--- AVAILABLE DATA Enclosed Below ---
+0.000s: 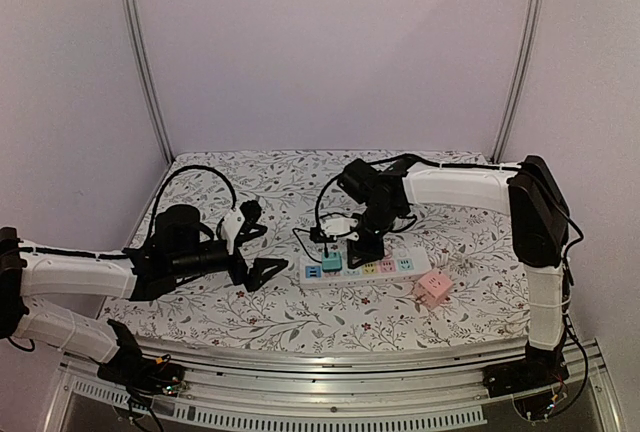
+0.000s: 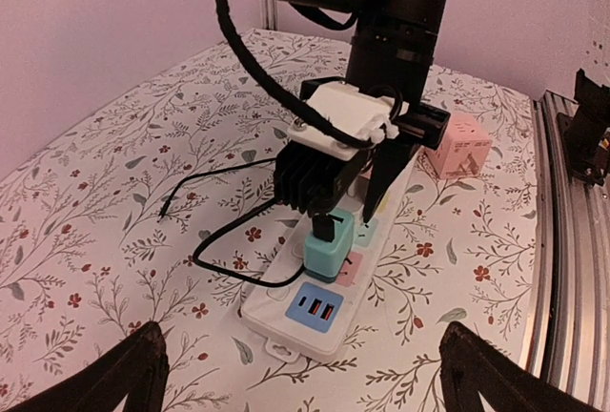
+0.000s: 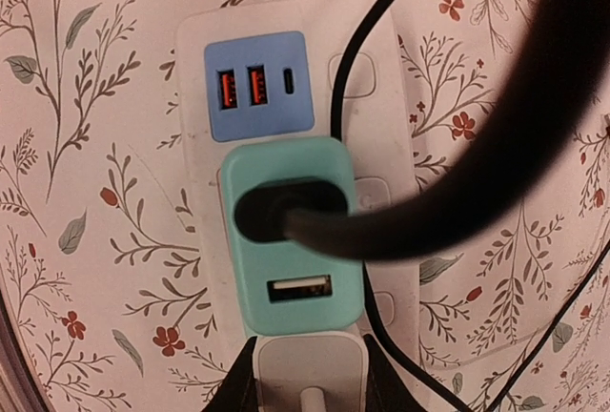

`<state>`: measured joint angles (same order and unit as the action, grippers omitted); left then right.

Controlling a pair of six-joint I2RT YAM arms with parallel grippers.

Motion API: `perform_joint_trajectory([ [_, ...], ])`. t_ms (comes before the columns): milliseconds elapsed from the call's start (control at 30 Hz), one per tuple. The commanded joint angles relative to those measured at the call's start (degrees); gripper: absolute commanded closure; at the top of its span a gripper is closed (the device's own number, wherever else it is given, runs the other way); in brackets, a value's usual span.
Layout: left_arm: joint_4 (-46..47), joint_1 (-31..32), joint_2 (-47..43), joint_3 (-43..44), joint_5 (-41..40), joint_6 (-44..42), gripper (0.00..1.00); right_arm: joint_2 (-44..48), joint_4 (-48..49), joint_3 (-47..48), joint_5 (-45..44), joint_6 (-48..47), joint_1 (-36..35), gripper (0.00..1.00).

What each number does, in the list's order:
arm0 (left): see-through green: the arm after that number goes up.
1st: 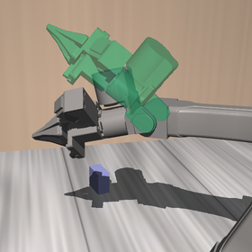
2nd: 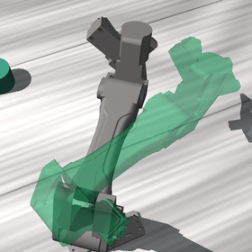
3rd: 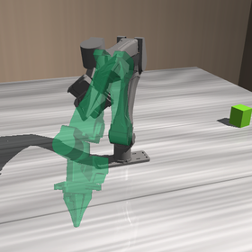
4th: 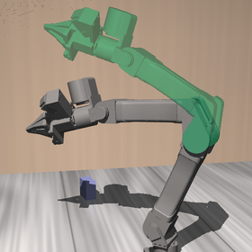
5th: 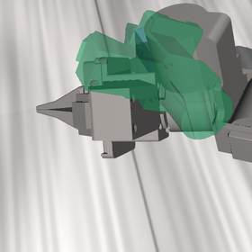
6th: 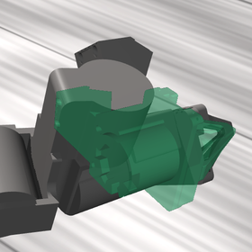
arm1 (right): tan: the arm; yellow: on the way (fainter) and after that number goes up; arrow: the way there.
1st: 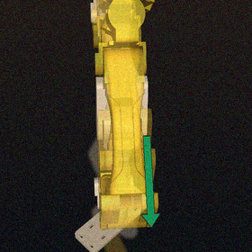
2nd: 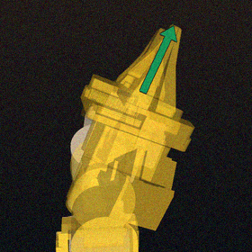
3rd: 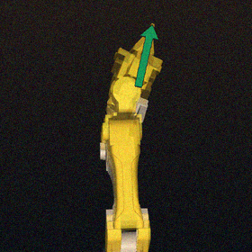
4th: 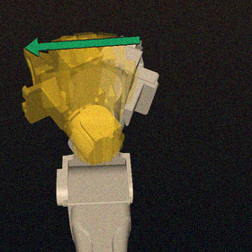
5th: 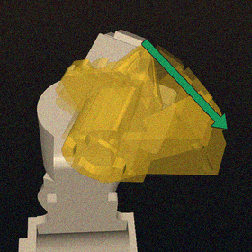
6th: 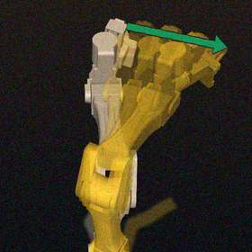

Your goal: Insert the plug

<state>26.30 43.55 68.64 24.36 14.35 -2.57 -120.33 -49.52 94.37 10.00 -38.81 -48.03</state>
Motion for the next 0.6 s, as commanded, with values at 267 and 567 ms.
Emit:
perform_joint_trajectory([
  [267,0.8,1.2,-0.5,-1.2,0.2,-0.7,0.01,-8.1,-1.9,-0.4,-8.7,2.5,-0.9,0.89],
  [567,0.9,1.4,-0.3,-1.4,0.5,-0.7,0.01,-4.5,-1.0,2.8,-3.3,6.0,-1.3,0.66],
])
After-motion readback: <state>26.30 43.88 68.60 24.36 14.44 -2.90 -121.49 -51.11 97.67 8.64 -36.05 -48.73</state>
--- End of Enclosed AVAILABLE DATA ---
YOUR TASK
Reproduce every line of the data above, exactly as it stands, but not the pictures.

TASK RESULT
+0.000s: 
+0.000s: 
+0.000s: 

`<state>`: measured joint angles (same order and unit as the action, grippers omitted); left then right.

Controlling a pair of six-joint I2RT YAM arms with parallel grippers.

Motion API: `perform_joint_trajectory([ [_, ...], ])`. t_ms (comes before the columns): milliseconds elapsed from the call's start (control at 30 Hz), one per tuple. The commanded joint angles relative to those measured at the call's start (degrees); gripper: absolute commanded closure; at the top of its span a gripper is closed (the device's own number, wherever else it is given, runs the other way); in brackets, a value's usual span.
Layout: left_arm: joint_4 (-46..47), joint_1 (-31..32), joint_2 (-47..43), joint_3 (-43..44), joint_5 (-41..40), joint_6 (-44..42), gripper (0.00..1.00); right_arm: joint_2 (-44..48), joint_4 (-48..49), joint_3 (-47..48), joint_5 (-45..44), joint_6 (-48..47), joint_1 (-36..35), gripper (0.00..1.00).

What each number does, in the list's order:
arm0 (left): see-through green: the arm after that number goes up.
1st: 
2nd: 
3rd: 
4th: 
5th: 
6th: 
arm1 (right): tan: the arm; yellow: on the way (fainter) and after that number goes up; arrow: the way there.
1st: 
2nd: 
3rd: 
4th: 
5th: 
6th: 

Your goal: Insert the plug

<state>26.30 43.55 68.64 24.36 14.35 -2.57 -120.33 -49.52 94.37 10.00 -38.81 -48.03</state>
Motion for the next 0.6 s, as commanded, with values at 267 and 567 ms.
Emit:
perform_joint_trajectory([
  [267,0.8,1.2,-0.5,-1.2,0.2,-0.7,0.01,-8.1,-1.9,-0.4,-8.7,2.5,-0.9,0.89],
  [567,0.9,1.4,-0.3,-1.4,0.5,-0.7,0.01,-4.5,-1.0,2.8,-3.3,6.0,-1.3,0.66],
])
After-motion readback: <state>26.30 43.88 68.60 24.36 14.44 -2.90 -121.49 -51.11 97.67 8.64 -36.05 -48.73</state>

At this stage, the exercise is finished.